Teterboro ( ) is a borough in Bergen County, in the U.S. state of New Jersey. As of the 2020 United States census, the borough's population was 61, a decrease of 6 (−9.0%) from the 2010 census count of 67, which in turn reflected an increase of 49 (+272.2%) from the 18 counted in the 2000 census. After being ranked as the fourth-smallest municipality, by population, in New Jersey through the 2010 census, the borough is the third-smallest since the merger of Pine Valley into Pine Hill in 2022.

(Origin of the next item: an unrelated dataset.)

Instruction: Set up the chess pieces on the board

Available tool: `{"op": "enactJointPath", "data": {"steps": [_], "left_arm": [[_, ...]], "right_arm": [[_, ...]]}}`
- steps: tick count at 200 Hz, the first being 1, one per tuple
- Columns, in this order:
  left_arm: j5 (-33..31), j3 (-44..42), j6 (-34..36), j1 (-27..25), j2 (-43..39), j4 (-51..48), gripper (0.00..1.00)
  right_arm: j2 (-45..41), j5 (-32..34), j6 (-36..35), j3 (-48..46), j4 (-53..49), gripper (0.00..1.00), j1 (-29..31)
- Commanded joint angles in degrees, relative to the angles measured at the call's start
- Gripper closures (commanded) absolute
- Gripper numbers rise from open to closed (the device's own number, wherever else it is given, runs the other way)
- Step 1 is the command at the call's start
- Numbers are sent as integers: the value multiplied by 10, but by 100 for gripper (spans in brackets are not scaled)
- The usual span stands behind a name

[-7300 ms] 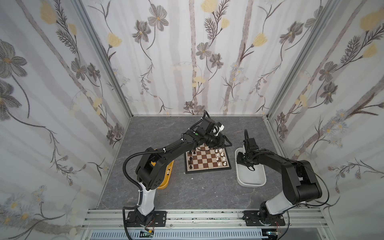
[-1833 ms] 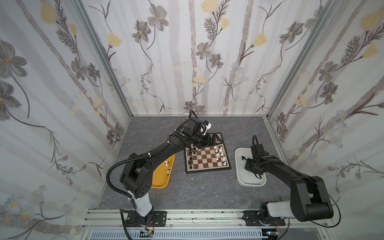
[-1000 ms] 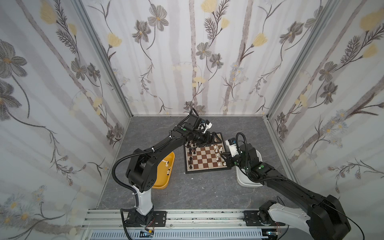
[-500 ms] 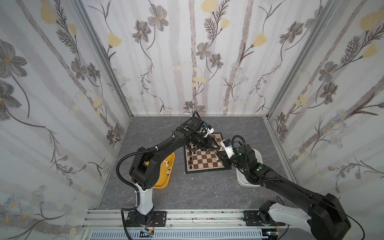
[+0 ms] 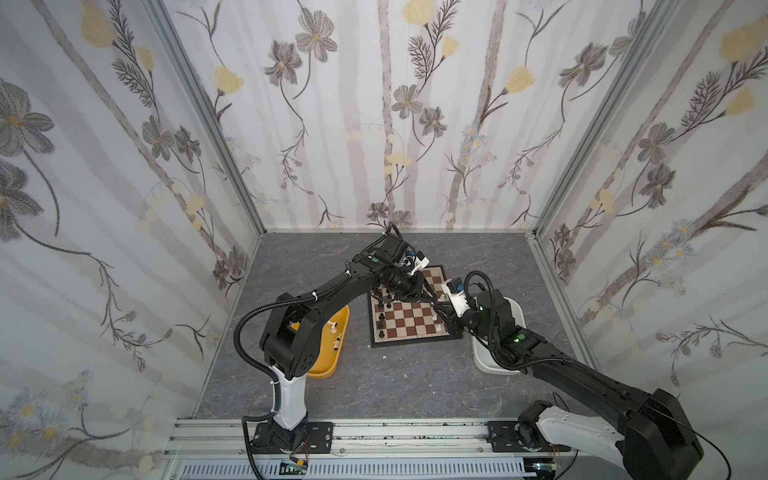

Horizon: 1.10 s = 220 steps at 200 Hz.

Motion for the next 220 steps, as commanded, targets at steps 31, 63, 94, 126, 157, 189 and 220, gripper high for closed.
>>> {"op": "enactJointPath", "data": {"steps": [31, 63, 94, 126, 157, 189, 220], "left_arm": [[9, -7, -9, -2, -1, 2, 76], [12, -18, -12, -3, -9, 14, 69], [12, -22, -16, -3, -12, 16, 76], [12, -22, -17, -3, -12, 16, 81], [26, -27, -44, -4, -8, 42, 94], [23, -37, -90, -2, -9, 86, 100], [-52, -58, -80, 0, -34, 84, 100]], "right_arm": [[-4, 5, 5, -3, 30, 83, -1], [-3, 2, 9, -3, 30, 83, -1], [-4, 4, 11, -3, 29, 83, -2], [-7, 4, 12, -1, 26, 83, -2], [-16, 3, 13, 4, 21, 83, -2], [-51, -3, 26, 8, 9, 65, -1], [-127, 23, 73, -3, -11, 13, -5]]}}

Teterboro is the home of Teterboro Airport (operated by the Port Authority of New York and New Jersey) which takes up a majority of the borough, as well as portions of Hasbrouck Heights and Moonachie.

History 
Teterboro was incorporated on March 26, 1917, from land that was originally part of the boroughs of Moonachie, Little Ferry and Lodi Township. The borough was enlarged on July 5, 1918, by the addition of an area annexed from Hasbrouck Heights. The borough was named for Walter C. Teter, a New York investment banker, who had purchased land in 1917 to build a racetrack and developed a  site, reclaiming marshland and building an airport and an 18-hole golf course. The name Teterboro was changed on April 14, 1937, to Bendix Borough, but reverted to Teterboro Borough on June 1, 1943.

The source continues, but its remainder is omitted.